# [Source records]
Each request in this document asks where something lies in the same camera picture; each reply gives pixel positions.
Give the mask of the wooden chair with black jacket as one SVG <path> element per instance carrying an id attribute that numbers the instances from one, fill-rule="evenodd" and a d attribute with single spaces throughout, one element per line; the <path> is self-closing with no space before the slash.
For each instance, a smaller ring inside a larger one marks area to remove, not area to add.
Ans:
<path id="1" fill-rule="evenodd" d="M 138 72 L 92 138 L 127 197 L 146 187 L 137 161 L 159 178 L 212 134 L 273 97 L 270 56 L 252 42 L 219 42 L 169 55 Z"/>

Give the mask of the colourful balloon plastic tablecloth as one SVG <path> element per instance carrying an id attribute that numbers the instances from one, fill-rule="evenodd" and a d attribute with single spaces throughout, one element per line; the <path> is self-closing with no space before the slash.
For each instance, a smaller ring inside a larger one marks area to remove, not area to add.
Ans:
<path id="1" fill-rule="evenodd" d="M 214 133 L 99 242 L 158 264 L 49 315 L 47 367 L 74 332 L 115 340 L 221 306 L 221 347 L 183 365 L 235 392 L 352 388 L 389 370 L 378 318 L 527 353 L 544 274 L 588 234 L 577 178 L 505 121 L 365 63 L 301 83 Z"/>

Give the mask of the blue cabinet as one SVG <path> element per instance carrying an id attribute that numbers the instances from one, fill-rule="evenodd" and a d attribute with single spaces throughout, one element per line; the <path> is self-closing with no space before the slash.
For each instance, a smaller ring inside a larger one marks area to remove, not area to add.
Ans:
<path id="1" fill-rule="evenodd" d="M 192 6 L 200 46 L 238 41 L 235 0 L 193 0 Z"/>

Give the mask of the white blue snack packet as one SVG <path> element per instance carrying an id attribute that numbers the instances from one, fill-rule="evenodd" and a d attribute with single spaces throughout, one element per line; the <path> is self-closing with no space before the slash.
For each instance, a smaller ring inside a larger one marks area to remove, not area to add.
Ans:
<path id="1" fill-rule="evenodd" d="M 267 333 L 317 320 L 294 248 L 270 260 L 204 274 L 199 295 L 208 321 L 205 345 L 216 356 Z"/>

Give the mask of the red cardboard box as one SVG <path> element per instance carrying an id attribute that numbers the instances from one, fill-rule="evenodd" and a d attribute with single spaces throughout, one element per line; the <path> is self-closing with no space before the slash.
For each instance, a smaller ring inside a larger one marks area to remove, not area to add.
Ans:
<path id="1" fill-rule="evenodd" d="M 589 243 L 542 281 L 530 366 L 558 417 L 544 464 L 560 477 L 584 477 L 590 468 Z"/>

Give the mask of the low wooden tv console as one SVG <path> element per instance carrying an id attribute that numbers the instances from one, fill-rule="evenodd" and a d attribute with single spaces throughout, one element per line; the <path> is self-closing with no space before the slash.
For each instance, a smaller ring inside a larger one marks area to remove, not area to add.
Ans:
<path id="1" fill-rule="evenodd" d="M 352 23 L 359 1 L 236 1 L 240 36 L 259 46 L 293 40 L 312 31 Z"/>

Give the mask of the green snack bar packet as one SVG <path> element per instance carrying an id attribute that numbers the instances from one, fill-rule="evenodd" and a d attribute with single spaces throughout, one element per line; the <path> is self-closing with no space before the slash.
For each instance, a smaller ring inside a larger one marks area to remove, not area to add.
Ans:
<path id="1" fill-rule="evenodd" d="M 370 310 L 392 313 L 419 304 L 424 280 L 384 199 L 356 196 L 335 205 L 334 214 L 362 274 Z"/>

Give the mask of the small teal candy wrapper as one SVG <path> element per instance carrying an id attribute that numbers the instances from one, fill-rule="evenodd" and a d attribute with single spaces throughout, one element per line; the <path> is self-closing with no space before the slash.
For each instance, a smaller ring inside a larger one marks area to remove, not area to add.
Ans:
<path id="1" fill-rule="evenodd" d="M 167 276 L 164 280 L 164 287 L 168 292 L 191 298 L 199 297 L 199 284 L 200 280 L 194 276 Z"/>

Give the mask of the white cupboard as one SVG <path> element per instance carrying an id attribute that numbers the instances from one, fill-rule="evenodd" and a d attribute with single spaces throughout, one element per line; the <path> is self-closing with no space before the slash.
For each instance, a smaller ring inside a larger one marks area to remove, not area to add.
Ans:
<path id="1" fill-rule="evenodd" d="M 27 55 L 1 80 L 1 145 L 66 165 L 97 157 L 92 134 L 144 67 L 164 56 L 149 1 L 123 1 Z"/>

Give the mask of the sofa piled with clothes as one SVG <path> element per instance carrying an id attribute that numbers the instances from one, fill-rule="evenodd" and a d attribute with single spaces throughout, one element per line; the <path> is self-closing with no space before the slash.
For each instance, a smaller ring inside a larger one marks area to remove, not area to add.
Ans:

# [What is required]
Write the complete data out, exactly as above.

# [Answer area]
Each request in this document asks where something lies in the same camera picture; each reply gives pixel positions.
Give the mask of the wooden chair with black jacket as one SVG <path> element per instance carrying an id attribute that numbers the instances from one, fill-rule="evenodd" and a d attribute with single spaces throughout, one element per line; the <path> is self-closing with no space before the slash.
For each instance, a smaller ring inside a larger one marks area to remove, not area to add.
Ans:
<path id="1" fill-rule="evenodd" d="M 138 72 L 92 138 L 127 197 L 146 187 L 137 161 L 159 178 L 212 134 L 273 97 L 270 56 L 252 42 L 219 42 L 169 55 Z"/>

Give the mask of the colourful balloon plastic tablecloth as one SVG <path> element per instance carrying an id attribute that numbers the instances from one, fill-rule="evenodd" and a d attribute with single spaces throughout, one element per line; the <path> is self-closing with no space before the slash.
For each instance, a smaller ring inside a larger one marks area to remove, not area to add.
Ans:
<path id="1" fill-rule="evenodd" d="M 214 133 L 99 242 L 158 264 L 49 315 L 47 367 L 74 332 L 115 340 L 221 306 L 221 347 L 183 365 L 235 392 L 352 388 L 389 370 L 378 318 L 527 353 L 544 274 L 588 234 L 577 178 L 505 121 L 365 63 L 301 83 Z"/>

Give the mask of the blue cabinet as one SVG <path> element per instance carrying an id attribute that numbers the instances from one, fill-rule="evenodd" and a d attribute with single spaces throughout, one element per line; the <path> is self-closing with no space before the slash.
For each instance, a smaller ring inside a larger one marks area to remove, not area to add.
Ans:
<path id="1" fill-rule="evenodd" d="M 192 6 L 200 46 L 238 41 L 235 0 L 193 0 Z"/>

Give the mask of the white blue snack packet as one SVG <path> element per instance carrying an id attribute that numbers the instances from one, fill-rule="evenodd" and a d attribute with single spaces throughout, one element per line; the <path> is self-closing with no space before the slash.
For each instance, a smaller ring inside a larger one marks area to remove, not area to add.
Ans:
<path id="1" fill-rule="evenodd" d="M 267 333 L 317 320 L 294 248 L 270 260 L 204 274 L 199 295 L 208 321 L 205 345 L 216 356 Z"/>

Give the mask of the red cardboard box as one SVG <path> element per instance carrying an id attribute that numbers the instances from one, fill-rule="evenodd" and a d attribute with single spaces throughout, one element per line; the <path> is self-closing with no space before the slash.
For each instance, a smaller ring inside a larger one marks area to remove, not area to add.
Ans:
<path id="1" fill-rule="evenodd" d="M 589 243 L 542 281 L 530 366 L 558 417 L 544 464 L 560 477 L 584 477 L 590 468 Z"/>

Give the mask of the low wooden tv console as one SVG <path> element per instance carrying an id attribute that numbers the instances from one, fill-rule="evenodd" and a d attribute with single spaces throughout, one element per line; the <path> is self-closing with no space before the slash.
For each instance, a smaller ring inside a larger one marks area to remove, not area to add.
Ans:
<path id="1" fill-rule="evenodd" d="M 352 23 L 359 1 L 236 1 L 240 36 L 259 46 L 293 40 L 312 31 Z"/>

Give the mask of the green snack bar packet as one SVG <path> element per instance carrying an id attribute that numbers the instances from one, fill-rule="evenodd" and a d attribute with single spaces throughout, one element per line; the <path> is self-closing with no space before the slash.
For each instance, a smaller ring inside a larger one marks area to remove, not area to add.
Ans:
<path id="1" fill-rule="evenodd" d="M 370 310 L 392 313 L 419 304 L 424 280 L 384 199 L 356 196 L 335 205 L 334 214 L 362 274 Z"/>

Give the mask of the small teal candy wrapper as one SVG <path> element per instance carrying an id attribute that numbers the instances from one, fill-rule="evenodd" and a d attribute with single spaces throughout, one element per line; the <path> is self-closing with no space before the slash.
For each instance, a smaller ring inside a larger one marks area to remove, not area to add.
Ans:
<path id="1" fill-rule="evenodd" d="M 167 276 L 164 280 L 164 287 L 168 292 L 191 298 L 199 297 L 199 284 L 200 280 L 194 276 Z"/>

Give the mask of the white cupboard as one SVG <path> element per instance carrying an id attribute that numbers the instances from one, fill-rule="evenodd" and a d attribute with single spaces throughout, one element per line; the <path> is self-closing with no space before the slash.
For each instance, a smaller ring inside a larger one marks area to remove, not area to add.
Ans:
<path id="1" fill-rule="evenodd" d="M 27 55 L 1 80 L 1 145 L 66 165 L 97 157 L 92 134 L 144 67 L 164 56 L 149 1 L 123 1 Z"/>

Give the mask of the sofa piled with clothes as one SVG <path> element per instance carrying an id attribute that numbers the instances from one, fill-rule="evenodd" and a d attribute with single spaces throughout, one element per line; the <path> is self-closing with no space before the slash.
For each instance, a smaller ring inside a larger one marks area to remove, not area to add.
Ans:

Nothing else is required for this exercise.